The non-purists don’t hold this point of view. They hold a philosophical approach to exercise (as opposed to the purist’s scientific approach). This approach says to gut it out, push it out. Your body is only as strong as your mind. This approach seems successful. The non-purist pushes hard, uses a lot of weight, and seems to make it through the routine exhausted but successful, measured by the fact that “he made it”, he didn’t quit and he got in all of his repetitions faster than anyone else. This is acceptable to him or her until the body breaks. Then, there’s a lot of head scratching and second guessing, perhaps a visit to an orthopedic surgeon, and a bigger recovery period that won’t be fun physically or psychologically.
To give credit though, many athletes in CrossFit circles have realized the broader benefits of the inclusion of general, fundamental training protocols such as standardized warmups, cool downs, mobility and periodization.
There is a point, though, where exercise ends and competition begins. Remember that CrossFit is a sport. Its partnership with Reebok in 2010 and the resulting increased marketing has landed ESPN coverage. What becomes problematic for those training for local events or regional and national competition though is how to properly and safely train to become better for competition.

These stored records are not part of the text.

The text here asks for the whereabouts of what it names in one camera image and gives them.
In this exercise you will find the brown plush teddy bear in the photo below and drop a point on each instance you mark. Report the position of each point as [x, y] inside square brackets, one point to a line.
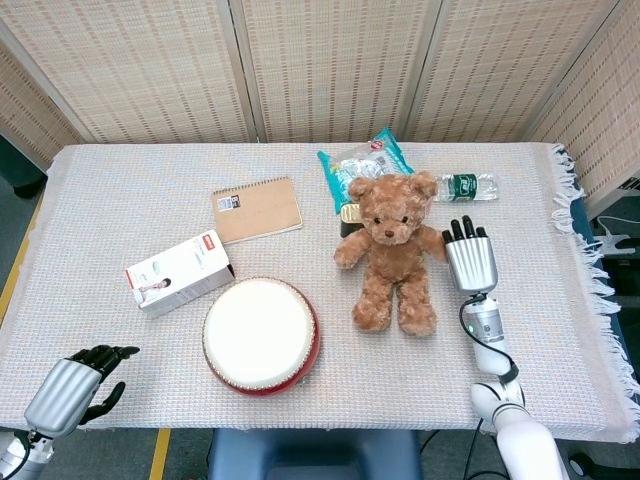
[395, 255]

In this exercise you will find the white cardboard product box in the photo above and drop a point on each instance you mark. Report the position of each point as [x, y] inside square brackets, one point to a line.
[175, 272]

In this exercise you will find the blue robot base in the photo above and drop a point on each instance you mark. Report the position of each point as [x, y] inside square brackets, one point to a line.
[312, 455]

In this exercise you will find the clear plastic water bottle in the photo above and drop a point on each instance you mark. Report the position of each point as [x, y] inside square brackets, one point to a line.
[470, 186]

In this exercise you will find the small gold and black box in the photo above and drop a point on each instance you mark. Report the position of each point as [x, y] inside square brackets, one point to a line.
[350, 217]

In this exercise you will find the teal snack bag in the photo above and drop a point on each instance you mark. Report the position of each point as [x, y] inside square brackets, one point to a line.
[360, 162]

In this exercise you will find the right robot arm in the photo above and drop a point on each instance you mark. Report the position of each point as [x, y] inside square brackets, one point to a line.
[495, 385]

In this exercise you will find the red drum with white skin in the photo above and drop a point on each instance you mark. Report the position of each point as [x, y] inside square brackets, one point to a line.
[260, 336]

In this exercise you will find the woven fringed tablecloth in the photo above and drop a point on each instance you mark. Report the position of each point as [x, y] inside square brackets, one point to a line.
[150, 360]

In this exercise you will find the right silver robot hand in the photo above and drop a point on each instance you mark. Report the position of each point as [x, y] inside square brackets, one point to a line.
[472, 262]

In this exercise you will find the brown spiral notebook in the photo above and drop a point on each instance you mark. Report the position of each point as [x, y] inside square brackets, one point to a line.
[257, 209]

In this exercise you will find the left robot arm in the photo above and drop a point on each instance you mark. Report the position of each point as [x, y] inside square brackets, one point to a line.
[20, 457]

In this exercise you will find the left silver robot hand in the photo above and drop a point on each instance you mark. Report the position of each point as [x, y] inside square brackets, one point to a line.
[62, 387]

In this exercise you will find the bamboo folding screen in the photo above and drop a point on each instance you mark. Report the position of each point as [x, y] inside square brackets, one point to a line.
[320, 65]

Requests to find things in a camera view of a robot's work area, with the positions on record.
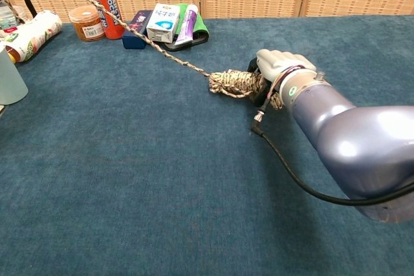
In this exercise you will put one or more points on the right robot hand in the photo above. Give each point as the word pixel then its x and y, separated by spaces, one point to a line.
pixel 281 62

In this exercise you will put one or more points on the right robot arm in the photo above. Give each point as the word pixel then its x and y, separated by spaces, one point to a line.
pixel 355 146

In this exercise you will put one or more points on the green cloth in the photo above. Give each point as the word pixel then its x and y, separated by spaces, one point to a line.
pixel 202 27

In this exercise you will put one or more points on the purple toothpaste tube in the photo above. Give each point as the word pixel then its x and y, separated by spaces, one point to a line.
pixel 187 25

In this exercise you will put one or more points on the white milk carton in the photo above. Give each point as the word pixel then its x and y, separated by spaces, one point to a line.
pixel 161 24

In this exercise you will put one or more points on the dark blue box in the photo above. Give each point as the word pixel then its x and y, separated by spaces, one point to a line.
pixel 132 41

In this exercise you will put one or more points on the orange drink can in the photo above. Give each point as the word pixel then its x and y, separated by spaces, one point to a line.
pixel 111 27

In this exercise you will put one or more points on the orange sauce plastic jar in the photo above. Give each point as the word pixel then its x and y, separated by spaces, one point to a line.
pixel 86 25

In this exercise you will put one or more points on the blue table carpet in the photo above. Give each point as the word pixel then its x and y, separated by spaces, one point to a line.
pixel 129 192

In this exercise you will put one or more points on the white printed bottle yellow cap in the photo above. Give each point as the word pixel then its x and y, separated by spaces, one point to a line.
pixel 35 35

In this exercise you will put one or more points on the light blue cup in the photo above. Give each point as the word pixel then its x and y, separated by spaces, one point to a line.
pixel 9 79

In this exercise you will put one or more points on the clear tub with clips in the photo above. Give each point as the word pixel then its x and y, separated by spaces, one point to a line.
pixel 7 19

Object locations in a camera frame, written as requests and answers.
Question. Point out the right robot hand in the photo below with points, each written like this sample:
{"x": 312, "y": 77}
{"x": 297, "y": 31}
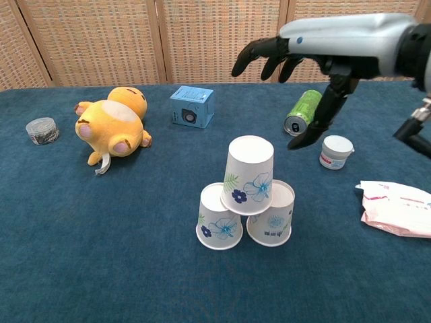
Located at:
{"x": 343, "y": 43}

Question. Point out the white pink wipes pack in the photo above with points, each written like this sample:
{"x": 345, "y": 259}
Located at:
{"x": 397, "y": 208}

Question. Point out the dark blue table mat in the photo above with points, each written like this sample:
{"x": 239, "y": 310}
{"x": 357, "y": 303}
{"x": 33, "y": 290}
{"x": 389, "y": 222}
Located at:
{"x": 101, "y": 252}

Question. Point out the green drink can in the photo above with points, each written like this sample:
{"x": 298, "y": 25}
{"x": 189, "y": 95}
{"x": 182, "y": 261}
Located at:
{"x": 304, "y": 107}

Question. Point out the light blue cardboard box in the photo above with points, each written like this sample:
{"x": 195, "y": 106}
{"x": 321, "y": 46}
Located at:
{"x": 192, "y": 107}

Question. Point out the small white lidded jar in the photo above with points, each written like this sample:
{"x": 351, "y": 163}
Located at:
{"x": 336, "y": 151}

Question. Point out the white floral paper cup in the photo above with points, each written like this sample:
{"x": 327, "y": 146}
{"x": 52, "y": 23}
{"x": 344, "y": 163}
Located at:
{"x": 219, "y": 222}
{"x": 247, "y": 168}
{"x": 272, "y": 222}

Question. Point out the yellow plush toy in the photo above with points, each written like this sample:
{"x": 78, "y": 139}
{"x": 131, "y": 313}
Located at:
{"x": 107, "y": 128}

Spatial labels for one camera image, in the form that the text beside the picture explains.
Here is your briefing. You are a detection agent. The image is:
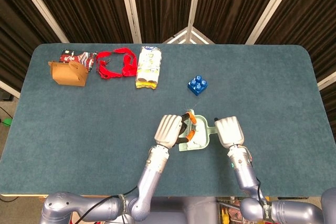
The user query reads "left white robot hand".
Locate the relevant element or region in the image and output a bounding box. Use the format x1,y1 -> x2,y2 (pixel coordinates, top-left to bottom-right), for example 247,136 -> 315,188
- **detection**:
153,112 -> 197,148

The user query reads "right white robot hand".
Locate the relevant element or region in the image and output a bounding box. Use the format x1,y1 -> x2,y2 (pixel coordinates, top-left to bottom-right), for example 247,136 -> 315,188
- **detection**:
214,116 -> 245,148

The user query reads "light green dustpan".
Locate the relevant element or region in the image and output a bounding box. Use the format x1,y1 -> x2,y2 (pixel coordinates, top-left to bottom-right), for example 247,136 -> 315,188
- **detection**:
178,115 -> 218,153

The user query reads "blue building block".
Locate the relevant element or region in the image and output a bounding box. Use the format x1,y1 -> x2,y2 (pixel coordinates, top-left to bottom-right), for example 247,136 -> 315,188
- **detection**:
187,75 -> 209,96

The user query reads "yellow white snack package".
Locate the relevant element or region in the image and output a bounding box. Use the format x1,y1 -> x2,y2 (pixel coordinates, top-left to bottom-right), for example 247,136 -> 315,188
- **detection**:
135,46 -> 161,90

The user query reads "silver robot torso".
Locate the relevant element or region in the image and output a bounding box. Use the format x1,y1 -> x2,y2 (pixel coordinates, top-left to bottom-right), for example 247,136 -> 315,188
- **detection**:
149,196 -> 242,224

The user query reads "brown cardboard gable box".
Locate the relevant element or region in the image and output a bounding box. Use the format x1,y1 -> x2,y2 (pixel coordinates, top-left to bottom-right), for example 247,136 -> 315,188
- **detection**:
48,60 -> 89,87

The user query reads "red black snack packet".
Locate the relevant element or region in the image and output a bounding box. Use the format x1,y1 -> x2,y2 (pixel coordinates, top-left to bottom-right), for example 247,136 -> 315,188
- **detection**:
59,49 -> 97,72

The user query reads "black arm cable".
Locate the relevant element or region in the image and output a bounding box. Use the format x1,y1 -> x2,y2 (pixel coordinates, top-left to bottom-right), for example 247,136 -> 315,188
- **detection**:
78,186 -> 139,224
256,178 -> 269,207

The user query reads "red fabric strap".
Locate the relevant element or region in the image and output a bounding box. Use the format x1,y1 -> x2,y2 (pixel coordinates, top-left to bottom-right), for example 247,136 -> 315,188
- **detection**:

For programmers at boxes (gyms) there is also the consideration that the majority of people participating in CrossFit aren’t actively training competitors, but are part of the general population realizing the fantastic benefits of CrossFit’s metabolic conditioning.
Consider that a football player, for example, goes through an organized training routine throughout the week which will involve strength and conditioning, sprinting, mobility and flexibility drills, agility drills, etc., and scrimmages and real play. The format depends on the position played, so not all football players train exactly alike. Much of the work prior to the scrimmage, or the actual game, is not anything that the player will be replicating on the field. Sprints and sled pushes, yes. Snatch, dead lift and push ups, no.
For the CrossFit athlete, the work done in training is exactly what is being done in competition, taking into account some oddball tasks that local competitions and even CF itself are known to throw into the mix. These are minimal though, and the vast majority of training work is the same as competition. This doesn’t mean that you should train the way you compete, balls to the wall, “crashing the car”.
These theories sound great, almost heroic, (the way you train is the way you perform), but are a pathway to setbacks. Rich Froning said it well: “In training, I listen to my body. In competition, I tell my body to shut up.”
This approach has lead him to two consecutive CrossFit Championships.
So what does all this mean? For the competitively focused, avoid injury, develop a plan and a set of progressive goals. Listen to your body and save yourself for competition day. For the non-competitor, do the same, and save yourself for the moment of truth when your new found strength and smart training approach rewards you with real world success.